Despite its strong spatial coverage, SWOT’s main limitation remains its temporal resolution. The ~21-day repeat orbit hinders its ability to detect short-duration or rapidly evolving events [
25,
57,
58,
59], as occurred during the 2024 flood in RS. The satellite was unable to capture the onset of the flood in much of the state, which limits its usefulness for early warning systems. Nonetheless, SWOT proved effective in characterizing the evolution and persistence of the event, serving as a complementary tool to conventional monitoring.
Finally, the fact that SWOT nodes are static and have a unique identifier makes them comparable to virtual stations. This allows for detailed and regular spatiotemporal analyses, even in remote or inaccessible locations. Given the structural failures of ground-based monitoring networks during disasters, the use of remote sensing—particularly SWOT data—represents a significant advancement in strengthening water security and risk management.
5. Conclusions
This study demonstrated the altimetric capability of the SWOT mission for hydrological monitoring, focusing on water surface elevation derived from the vector product nodes, which were used as virtual stations. The analysis encompassed both an extended time series—from July 2023 to April 2025—and the extreme flood event that occurred in the state of Rio Grande do Sul, Brazil, in early 2024—the worst meteorological disaster in the state’s history, which affected nearly the entire territory, resulted in hundreds of deaths, displaced thousands, and severely damaged the in situ hydrological monitoring system.

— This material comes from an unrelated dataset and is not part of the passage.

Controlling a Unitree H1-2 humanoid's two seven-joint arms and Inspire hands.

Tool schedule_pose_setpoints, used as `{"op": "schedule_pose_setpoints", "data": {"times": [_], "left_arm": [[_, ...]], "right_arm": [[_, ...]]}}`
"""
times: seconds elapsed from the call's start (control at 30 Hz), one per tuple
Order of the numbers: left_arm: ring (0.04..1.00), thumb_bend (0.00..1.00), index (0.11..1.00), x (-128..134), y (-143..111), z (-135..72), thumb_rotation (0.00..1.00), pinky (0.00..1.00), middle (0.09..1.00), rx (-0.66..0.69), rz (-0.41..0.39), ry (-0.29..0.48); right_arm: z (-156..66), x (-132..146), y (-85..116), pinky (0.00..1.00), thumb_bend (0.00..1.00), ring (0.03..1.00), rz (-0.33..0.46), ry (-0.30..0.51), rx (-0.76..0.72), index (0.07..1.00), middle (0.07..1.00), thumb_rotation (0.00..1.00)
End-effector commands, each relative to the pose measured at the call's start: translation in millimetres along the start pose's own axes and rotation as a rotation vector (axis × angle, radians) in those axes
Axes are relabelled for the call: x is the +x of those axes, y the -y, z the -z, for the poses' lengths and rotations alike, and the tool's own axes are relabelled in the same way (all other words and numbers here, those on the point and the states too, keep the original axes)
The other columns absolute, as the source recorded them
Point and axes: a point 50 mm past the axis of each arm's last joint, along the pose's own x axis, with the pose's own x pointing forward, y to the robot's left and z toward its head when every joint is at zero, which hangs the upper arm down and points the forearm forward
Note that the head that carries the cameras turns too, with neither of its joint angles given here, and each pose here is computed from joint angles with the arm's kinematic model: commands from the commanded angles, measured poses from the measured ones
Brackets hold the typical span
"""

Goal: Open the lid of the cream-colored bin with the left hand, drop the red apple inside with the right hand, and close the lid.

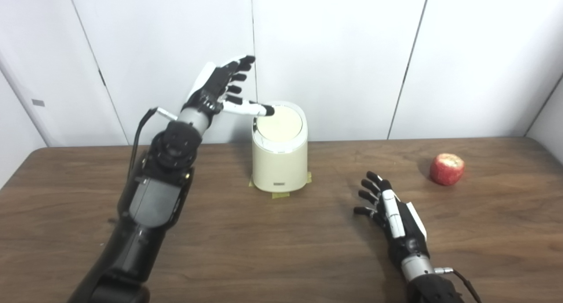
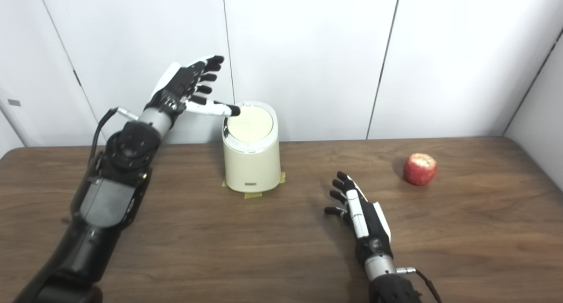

In the first scenario, covering over a year and a half of data, the comparison between the SWOT WSE variations and variations in water levels recorded by telemetric gauges showed a consistent performance, with an MAE of 35 cm and an RMSE of 73 cm after outlier removal, based on subsequent cycles of SWOT passes. These results indicate a moderate correlation and reliability of the satellite data, reinforcing its viability as a complementary alternative for continuous monitoring of river water levels.
In the second scenario, focused on the 2024 extreme event, we assessed windows before and after the flood’s onset. Before the event, the SWOT data showed an MAE of 18 cm and an RMSE of 23 cm relative to the telemetric gauges. After the onset of the flood, these values shifted to 26 cm (mean absolute error) and 34 cm (root mean squared error). Despite the degradation of metrics during the flood peak, the overall errors remained moderate, supporting the robustness of SWOT in critical scenarios.
During the flood period, 36 telemetric gauges located at sites with valid SWOT nodes experienced data acquisition failures in the timeframe window proposed. SWOT was able to record WSE data in these areas, highlighting its relevance as an operational tool when conventional systems fail.
Given the increase in extreme hydrometeorological events, such as those observed in 2024, the use of remote-sensing systems like SWOT becomes essential to enhance the coverage, redundancy, and reliability of hydrological monitoring. The vector node product is only one of several possibilities provided by the mission. Other products, such as the pixel cloud and flood masks, combined with variables from SWOT, including flooded area and discharge estimates, should be explored in future studies to enhance our understanding and response to extreme events.